• Assignment: Return every line below in which "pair" appears.
== Material for this exercise
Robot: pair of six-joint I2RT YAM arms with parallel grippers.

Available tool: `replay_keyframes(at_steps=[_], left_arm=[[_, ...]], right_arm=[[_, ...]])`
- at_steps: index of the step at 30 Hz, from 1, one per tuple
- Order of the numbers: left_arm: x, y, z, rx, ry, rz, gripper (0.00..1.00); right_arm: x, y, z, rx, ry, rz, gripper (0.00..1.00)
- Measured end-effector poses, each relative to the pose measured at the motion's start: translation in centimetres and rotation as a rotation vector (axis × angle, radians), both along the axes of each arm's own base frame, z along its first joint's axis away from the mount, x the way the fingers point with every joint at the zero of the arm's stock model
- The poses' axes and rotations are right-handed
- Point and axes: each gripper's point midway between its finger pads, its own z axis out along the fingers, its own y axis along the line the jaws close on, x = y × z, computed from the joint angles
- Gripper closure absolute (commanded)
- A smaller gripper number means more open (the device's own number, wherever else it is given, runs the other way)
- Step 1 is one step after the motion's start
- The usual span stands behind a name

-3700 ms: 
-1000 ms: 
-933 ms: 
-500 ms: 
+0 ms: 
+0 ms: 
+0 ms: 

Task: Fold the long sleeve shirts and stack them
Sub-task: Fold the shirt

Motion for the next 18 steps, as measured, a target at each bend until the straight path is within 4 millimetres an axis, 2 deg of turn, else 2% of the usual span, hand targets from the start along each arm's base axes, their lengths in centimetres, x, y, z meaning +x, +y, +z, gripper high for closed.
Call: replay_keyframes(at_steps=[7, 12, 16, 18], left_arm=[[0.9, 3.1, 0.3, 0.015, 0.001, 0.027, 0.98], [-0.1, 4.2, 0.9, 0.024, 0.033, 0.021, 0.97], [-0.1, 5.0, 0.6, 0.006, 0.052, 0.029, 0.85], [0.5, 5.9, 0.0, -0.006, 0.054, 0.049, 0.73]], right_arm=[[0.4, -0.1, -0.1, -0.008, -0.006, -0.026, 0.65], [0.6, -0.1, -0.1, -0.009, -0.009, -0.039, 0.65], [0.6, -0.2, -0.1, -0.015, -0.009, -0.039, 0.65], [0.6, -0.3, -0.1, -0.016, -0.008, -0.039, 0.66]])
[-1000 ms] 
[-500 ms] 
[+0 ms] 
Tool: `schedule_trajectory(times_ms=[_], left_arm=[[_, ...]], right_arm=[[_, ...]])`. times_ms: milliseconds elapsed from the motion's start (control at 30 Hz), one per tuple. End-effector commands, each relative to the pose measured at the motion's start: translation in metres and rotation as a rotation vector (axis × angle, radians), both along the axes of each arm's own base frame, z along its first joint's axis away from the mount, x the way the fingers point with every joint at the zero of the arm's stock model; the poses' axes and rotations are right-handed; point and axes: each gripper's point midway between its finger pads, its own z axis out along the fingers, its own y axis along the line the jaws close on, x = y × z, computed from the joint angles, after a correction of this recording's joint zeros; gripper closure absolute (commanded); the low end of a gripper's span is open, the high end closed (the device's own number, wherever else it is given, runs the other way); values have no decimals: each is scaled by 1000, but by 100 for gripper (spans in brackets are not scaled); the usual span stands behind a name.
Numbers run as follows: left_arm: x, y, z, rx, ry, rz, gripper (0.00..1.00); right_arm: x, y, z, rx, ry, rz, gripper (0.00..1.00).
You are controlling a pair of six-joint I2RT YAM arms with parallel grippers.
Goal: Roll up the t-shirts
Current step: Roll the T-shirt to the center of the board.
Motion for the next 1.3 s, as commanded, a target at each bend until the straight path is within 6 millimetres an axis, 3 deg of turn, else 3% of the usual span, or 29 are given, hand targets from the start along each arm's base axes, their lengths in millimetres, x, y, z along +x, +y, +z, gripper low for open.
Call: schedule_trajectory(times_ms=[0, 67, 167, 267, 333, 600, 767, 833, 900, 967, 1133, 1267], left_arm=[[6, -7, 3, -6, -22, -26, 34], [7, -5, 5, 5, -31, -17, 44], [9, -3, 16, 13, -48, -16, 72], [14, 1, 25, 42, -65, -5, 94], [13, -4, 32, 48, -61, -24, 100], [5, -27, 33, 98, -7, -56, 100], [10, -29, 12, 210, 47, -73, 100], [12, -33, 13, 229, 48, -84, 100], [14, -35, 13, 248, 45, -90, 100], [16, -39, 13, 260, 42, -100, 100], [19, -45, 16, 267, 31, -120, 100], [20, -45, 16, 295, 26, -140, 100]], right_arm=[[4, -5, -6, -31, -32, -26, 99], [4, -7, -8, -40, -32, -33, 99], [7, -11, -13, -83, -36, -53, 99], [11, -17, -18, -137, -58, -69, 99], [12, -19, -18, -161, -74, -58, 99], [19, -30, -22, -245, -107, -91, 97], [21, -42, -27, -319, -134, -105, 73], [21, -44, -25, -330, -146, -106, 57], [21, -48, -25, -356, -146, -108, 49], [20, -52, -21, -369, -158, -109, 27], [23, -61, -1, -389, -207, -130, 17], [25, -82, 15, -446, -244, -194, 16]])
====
• Response below:
Robot: pair of six-joint I2RT YAM arms with parallel grippers.
You are controlling a pair of six-joint I2RT YAM arms with parallel grippers.

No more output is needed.